Files: celery_app_init.py, celery_config.py, celery_worker.py, Features/SST/sst_tasks_async.py


Why Celery?

S3 list_objects_v2 on large buckets (1000+ files) takes 2–10 seconds. Running this synchronously in a Flask request would block one of the 6 Gunicorn threads for the full duration, preventing other users from being served. Celery offloads these operations to a background worker process.


Setup

celery_app_init.py — creates the Celery instance: python celery_app = Celery('lenzeye_tasks', broker=REDIS_URL)

celery_config.py — configures broker, result backend, serialization: python broker_url = os.getenv("REDIS_URL") result_backend = os.getenv("REDIS_URL") task_serializer = 'json' result_serializer = 'json' accept_content = ['json'] task_track_started = True


Worker Entry Point

celery_worker.py — sets up Flask app context for all tasks:

python class ContextTask(celery_app.Task): def __call__(self, *args, **kwargs): flask_app = create_app() with flask_app.app_context(): return self.run(*args, **kwargs)

All Celery tasks run inside a Flask app context, giving access to SQLAlchemy models and Flask config.

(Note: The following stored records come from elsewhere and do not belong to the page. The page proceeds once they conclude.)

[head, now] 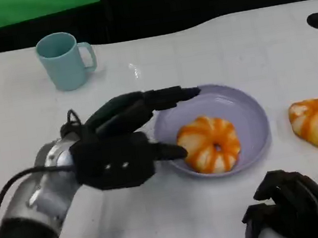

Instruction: Grasp the bread from the table and place it into the plate.

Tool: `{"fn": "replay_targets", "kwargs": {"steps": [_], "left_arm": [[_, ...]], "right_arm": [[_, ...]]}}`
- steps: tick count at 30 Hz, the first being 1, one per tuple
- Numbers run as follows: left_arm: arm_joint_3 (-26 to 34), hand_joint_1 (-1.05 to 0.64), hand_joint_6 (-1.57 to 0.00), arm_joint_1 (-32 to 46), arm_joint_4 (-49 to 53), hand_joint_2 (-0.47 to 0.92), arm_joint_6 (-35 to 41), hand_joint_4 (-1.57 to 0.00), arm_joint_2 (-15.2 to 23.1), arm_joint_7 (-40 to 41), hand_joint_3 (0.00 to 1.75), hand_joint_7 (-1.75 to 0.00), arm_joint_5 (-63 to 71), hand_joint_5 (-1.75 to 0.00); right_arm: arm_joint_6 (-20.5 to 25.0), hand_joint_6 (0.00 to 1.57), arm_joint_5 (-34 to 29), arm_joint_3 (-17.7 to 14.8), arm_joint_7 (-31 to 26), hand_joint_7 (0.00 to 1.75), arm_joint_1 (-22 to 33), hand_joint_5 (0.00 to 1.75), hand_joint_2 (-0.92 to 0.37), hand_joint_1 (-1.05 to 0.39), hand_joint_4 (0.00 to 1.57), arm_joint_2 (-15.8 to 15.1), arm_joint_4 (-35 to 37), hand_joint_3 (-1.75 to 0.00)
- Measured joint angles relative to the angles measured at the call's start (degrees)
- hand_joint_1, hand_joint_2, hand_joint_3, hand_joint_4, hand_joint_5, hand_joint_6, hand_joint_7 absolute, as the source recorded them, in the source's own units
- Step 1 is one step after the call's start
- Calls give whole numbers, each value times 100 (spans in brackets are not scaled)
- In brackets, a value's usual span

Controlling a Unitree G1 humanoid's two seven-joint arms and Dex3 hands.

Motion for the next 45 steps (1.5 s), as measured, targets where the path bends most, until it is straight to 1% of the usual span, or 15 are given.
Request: {"fn": "replay_targets", "kwargs": {"steps": [1,2,4,7,8,9,12,15,17,18,21,26,31,36,45], "left_arm": [[83,-63,-47,111,-8,92,-66,-22,-4,-16,36,-34,-147,-102],[160,-60,-38,209,-28,92,-120,-19,-7,-54,36,-56,-287,-114],[319,-59,-33,439,-126,92,-265,-18,-49,-93,36,-68,-600,-120],[387,-59,-31,586,-178,92,-343,-17,-87,-187,36,-73,-782,-122],[398,-57,-38,586,-181,92,-344,-24,-95,-210,36,-86,-787,-134],[476,-58,-40,653,-255,92,-310,-27,-120,-341,37,-103,-1021,-148],[855,-64,-42,1170,-785,92,-14,-35,-327,-968,40,-129,-2327,-165],[1101,-68,-46,1739,-1218,92,517,-43,-421,-1305,38,-141,-3032,-173],[1239,-68,-46,2007,-1443,92,906,-44,-490,-1460,38,-143,-3415,-174],[1285,-68,-49,2087,-1543,92,1043,-49,-506,-1511,37,-147,-3528,-174],[1462,-68,-54,2286,-1838,92,1428,-70,-612,-1604,37,-169,-3881,-175],[1688,-73,-58,2945,-2165,92,1973,-83,-923,-1751,33,-174,-4422,-175],[1940,-78,-66,3146,-2211,92,2361,-89,-1091,-1997,26,-173,-4917,-175],[2167,-77,-68,3387,-2201,92,2954,-91,-1298,-2276,25,-170,-5384,-175],[2380,-74,-68,3608,-2170,92,3269,-90,-1501,-2334,21,-174,-5475,-175]], "right_arm": [[1,157,0,-2,0,35,-1,72,-72,-104,157,-2,0,-1],[1,157,-3,1,0,35,-2,72,-73,-103,157,-4,0,-1],[-2,157,-19,10,-1,35,0,72,-73,-103,157,-5,-1,-1],[-10,157,-34,15,-1,35,0,72,-73,-103,157,-6,-2,-1],[-11,157,-35,16,-1,35,0,72,-72,-104,157,-6,-2,-1],[-11,157,-38,22,-1,35,-7,72,-72,-104,157,-3,-2,0],[-19,157,-42,12,-4,36,-6,73,-72,-104,157,-5,3,0],[-23,157,-41,9,-3,36,-20,73,-71,-105,157,-11,20,0],[-25,157,-41,9,-1,36,-30,73,-71,-105,157,-12,24,0],[-25,157,-41,14,-1,36,-39,73,-71,-104,157,-10,24,0],[-29,157,-40,16,4,37,-57,73,-72,-103,157,-7,27,0],[-24,157,-37,5,5,38,-53,73,-71,-104,157,-10,30,0],[30,157,-29,8,5,37,-55,72,-70,-103,157,-10,17,0],[46,157,-25,4,6,37,-53,71,-71,-103,157,-15,10,0],[47,157,-22,-10,6,37,-41,72,-72,-103,157,-51,-29,-1]]}}
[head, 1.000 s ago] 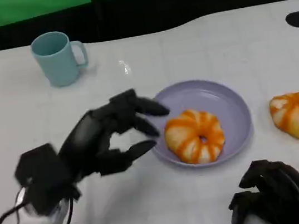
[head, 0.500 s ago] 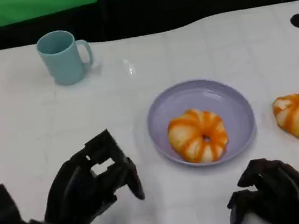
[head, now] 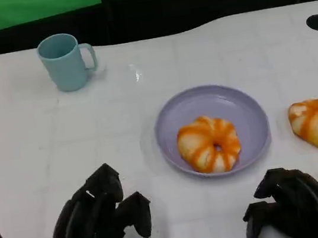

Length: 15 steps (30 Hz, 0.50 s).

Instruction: Grasp the bread from the table and place it into the plate.

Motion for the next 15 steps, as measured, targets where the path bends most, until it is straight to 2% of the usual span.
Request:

Registered Tasks (SST Module)

File: Features/SST/sst_tasks_async.py

Task Name Purpose
fetch_my_files_async List files in current user's S3 prefix
fetch_sent_files_async List files sent by this user to others
fetch_received_files_async List files received from others
fetch_granted_folders_async List folders shared with this user
fetch_s3_folder_content_async Unified dispatcher for all S3 list operations

All tasks return JSON-serializable results stored in Redis result backend. The Flask route polls for the result via task ID.


Task Flow

flowchart LR
    A[Browser requests
file list] --> B[Flask route
calls .delay]
    B --> C[Returns task_id
immediately]
    C --> D[Browser polls
/task-status/task_id]
    D --> E{Task
done?}
    E -- No --> D
    E -- Yes --> F[Return S3
file list to browser]

Running the Worker Locally

bash celery -A celery_worker.celery_app worker --loglevel=info

Or via the batch script: bash start_celery_worker.bat


TL;DR

What it does: Offloads slow S3 list_objects_v2 calls to a background Celery worker so Flask threads are not blocked.

Key techniques: Flask app context per task (ContextTask), Redis as broker and result backend, task polling pattern (Flask returns task ID, browser polls for result), all tasks in sst_tasks_async.py explicitly registered in celery_worker.py.